I often get asked which exact supplements I take on a daily basis to perform at my best in and out of the gym so I thought I'd compile a handy list of exactly which supplements I'm currently taking day in and day out.
I will also dissect WHY I take them, and why you should consider them yourself to help you reach your muscle building and fat loss goals. Just keep in mind that supplements should be exactly that - a SUPPLEMENT to an already-solid diet.
I always stick to quality, proven products from the most reliable brands out there. I've used many different products and brands over my 10+ years in this industry and the following are my absolute highest recommendations that I can stand by 100%.
More importantly, these are products that I actually use (and use with great effect - I'm a huge fan of running tests and experiments on myself) and so I'm not just recommending any random product here out of self-interest to make a commission or whatnot.
I would never recommend a product that I don't personally use, or that I haven't personally seen first-hand results with (so if you're a supplement company please don't email me asking me to promote your particular product here).
Note: I recommend buying supplements from Amazon because they are one of, if not THE most reliable place to buy online and prices are dirt cheap compared to what you'll find in your local supplement store (by a mile).
I take whey with my breakfast and immediately after training because it is a fast-absorbing protein. This particular whey is a combination of whey isolate and concentrate, and has been a best-seller for a long time for good reason: it's quality protein at a very good price.
You can't go wrong with this one. I've tried the majority of flavors and they all taste great and mix well too with either water or milk.
Again, I stick with Optimum Nutrition for my casein because they're reliable and well-priced.
Casein is a different form of protein than whey that is digested a lot more slowly - ideal to be taken before bed so that you minimize any potential muscle breakdown due to the many hours that you'll go without food.
I've taken this product every single night before bed for years and I recommend you do the same if you want to do everything you can to prevent muscle loss during sleep.
Sure, you can take other forms of slow-digesting protein before bed (such as cottage cheese - no thanks) - but I find that having a casein shake is the quickest and most convenient way. And with some milk, this powder is very tasty.
I stick to basic creatine monohydrate powder instead of using fancy pre-work formulas because it simply works well and it's cheaper. To be honest I believe many pre-workout formulas are just over-hyped and not worth it.

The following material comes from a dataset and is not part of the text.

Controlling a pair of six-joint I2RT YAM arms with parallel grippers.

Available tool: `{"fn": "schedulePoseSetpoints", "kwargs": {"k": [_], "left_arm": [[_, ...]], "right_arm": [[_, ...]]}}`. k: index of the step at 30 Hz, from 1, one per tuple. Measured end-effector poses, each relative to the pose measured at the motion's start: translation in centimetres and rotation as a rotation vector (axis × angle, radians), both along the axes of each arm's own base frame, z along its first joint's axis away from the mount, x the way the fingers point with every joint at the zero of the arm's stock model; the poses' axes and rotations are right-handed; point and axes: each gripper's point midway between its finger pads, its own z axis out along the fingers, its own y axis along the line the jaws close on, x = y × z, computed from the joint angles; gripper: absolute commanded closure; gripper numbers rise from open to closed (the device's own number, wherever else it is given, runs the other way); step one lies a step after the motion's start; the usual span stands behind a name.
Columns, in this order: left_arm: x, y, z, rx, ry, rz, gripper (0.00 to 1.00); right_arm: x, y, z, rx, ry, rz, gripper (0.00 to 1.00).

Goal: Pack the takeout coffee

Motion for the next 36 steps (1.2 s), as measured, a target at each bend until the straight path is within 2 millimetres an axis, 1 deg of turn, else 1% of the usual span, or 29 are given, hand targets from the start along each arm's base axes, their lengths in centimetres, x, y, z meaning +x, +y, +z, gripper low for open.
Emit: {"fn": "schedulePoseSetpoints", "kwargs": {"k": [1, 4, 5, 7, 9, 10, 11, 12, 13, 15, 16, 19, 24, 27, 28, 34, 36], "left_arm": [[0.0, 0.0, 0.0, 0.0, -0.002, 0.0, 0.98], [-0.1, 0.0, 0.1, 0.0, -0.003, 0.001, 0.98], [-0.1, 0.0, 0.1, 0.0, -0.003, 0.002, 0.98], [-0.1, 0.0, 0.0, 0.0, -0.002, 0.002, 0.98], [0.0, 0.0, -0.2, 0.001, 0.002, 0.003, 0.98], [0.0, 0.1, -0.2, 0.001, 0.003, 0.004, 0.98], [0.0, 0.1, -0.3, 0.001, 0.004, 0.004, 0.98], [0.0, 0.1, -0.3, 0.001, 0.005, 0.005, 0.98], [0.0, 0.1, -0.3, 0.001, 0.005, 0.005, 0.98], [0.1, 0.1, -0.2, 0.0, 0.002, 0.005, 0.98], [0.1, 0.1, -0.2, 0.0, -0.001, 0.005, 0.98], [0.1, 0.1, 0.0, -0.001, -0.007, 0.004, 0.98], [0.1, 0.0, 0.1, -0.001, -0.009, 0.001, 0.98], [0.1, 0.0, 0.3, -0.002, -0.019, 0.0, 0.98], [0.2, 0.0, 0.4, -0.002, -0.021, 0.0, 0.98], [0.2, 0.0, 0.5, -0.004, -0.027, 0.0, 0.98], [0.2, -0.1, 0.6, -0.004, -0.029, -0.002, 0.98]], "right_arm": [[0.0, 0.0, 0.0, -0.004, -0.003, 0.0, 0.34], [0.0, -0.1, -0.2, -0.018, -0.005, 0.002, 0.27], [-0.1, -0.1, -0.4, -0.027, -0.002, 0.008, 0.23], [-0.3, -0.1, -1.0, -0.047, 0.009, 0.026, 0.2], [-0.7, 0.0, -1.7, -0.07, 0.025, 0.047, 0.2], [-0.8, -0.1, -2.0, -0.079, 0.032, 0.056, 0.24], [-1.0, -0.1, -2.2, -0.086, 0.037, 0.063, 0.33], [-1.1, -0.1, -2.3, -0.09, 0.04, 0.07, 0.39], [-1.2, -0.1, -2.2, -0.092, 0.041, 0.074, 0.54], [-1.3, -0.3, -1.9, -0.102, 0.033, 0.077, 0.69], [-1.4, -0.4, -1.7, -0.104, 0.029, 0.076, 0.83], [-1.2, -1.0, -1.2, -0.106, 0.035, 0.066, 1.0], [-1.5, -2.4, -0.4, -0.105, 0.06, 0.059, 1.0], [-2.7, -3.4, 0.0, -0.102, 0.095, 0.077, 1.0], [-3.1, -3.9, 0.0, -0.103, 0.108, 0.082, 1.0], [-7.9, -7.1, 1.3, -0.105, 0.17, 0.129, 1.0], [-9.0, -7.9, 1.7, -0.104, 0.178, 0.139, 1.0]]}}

Before a workout all you need is a solid meal, some creatine powder like this one, and perhaps some caffeine. Everything else is just noise in my opinion.
Creatine increases your strength in the gym and therefore leads to more muscle gain over time and is one of the most effective muscle-building supplements in existence so I recommend it to everyone.

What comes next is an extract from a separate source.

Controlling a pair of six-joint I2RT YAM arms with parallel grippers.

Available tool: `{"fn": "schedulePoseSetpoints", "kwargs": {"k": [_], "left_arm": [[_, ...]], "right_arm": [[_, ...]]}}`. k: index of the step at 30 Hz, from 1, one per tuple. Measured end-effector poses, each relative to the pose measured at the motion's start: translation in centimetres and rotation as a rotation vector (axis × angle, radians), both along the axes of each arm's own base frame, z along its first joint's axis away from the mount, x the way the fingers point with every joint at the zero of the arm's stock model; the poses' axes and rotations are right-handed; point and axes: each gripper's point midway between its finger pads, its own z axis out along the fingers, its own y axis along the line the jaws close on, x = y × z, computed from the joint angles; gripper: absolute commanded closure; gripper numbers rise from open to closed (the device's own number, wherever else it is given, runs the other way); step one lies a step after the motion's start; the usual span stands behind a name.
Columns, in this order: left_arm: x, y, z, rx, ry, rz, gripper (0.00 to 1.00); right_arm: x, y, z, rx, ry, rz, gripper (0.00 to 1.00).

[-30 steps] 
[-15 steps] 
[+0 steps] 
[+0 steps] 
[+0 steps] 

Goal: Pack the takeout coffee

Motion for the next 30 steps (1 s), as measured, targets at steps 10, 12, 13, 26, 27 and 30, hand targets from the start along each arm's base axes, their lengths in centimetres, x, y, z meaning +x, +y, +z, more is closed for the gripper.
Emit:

Just like with my whey and casein protein I choose Optimum Nutrition (no, I don't work for them lol) because they're just great. I take 5g daily - either roughly 30 minutes before training or in the morning on non-workout days.
I'd also recommend checking out how to get the most out of your creatine.
The Quick Lowdown on Multivitamins
Bodybuilders and weight-trainers have a higher requirement for vitamins and minerals that the average person so including a good multivitamin in your supplement routine is a good idea (according to most respected experts in the field) to cover your bases to make sure you're not missing out on important nutrients.
I take this particular brand of multivitamin because they're a proven quality brand and well-priced, and this multi is known to be potent and easily absorbed which is exactly what you want. I personally take 1 daily.
Just an extra note though - multivitamins are totally optional if you eat a healthy, well-balanced diet. Nobody can prove that you absolutely must use one, so in the end it's totally up to you. But personally I think it's a good idea to cover your bases and I tend to feel better in general when I'm taking a good multivitamin like this one (again like I said I love to test and experiment a lot).
Plus, if you take excess vitamins/nutrients your body will simply flush out the excess unneeded stuff in your urine. Just wanted to make that clear though - I'm NOT saying that a multivitamin is absolute 100% necessary. Your call, warrior.
The Lowdown on Fish Oil
Fish oil is another great supplement to take for overall health and well-being, and it also aids in the muscle-building process and has a host of other benefits such as better brain function, joint health and healthier skin.
The Nordic Naturals version is one of the best out there and what I personally take (I take 1-2 daily but you can definitely pop more if you want). It's one of the highest quality fish oils you can get your hands on so just know that you could opt for a cheaper brand for your fish oil - I just personally like to buy the best when it comes to this.
Thanks it for my list of the top muscle-building and fat loss supplements for 2017. If you have questions about which supplements may or may not be right for you then feel free to reach out to me here and I'll try my best to steer you in the right direction (and keep in mind I'm not a doctor and all my advice is simply my own careful judgement from many years of experience).
Again, I want to be clear that these supplements will not do anything for you UNLESS you have all of the basics in place. But once you do, they can be of great assistance in reaching your goals.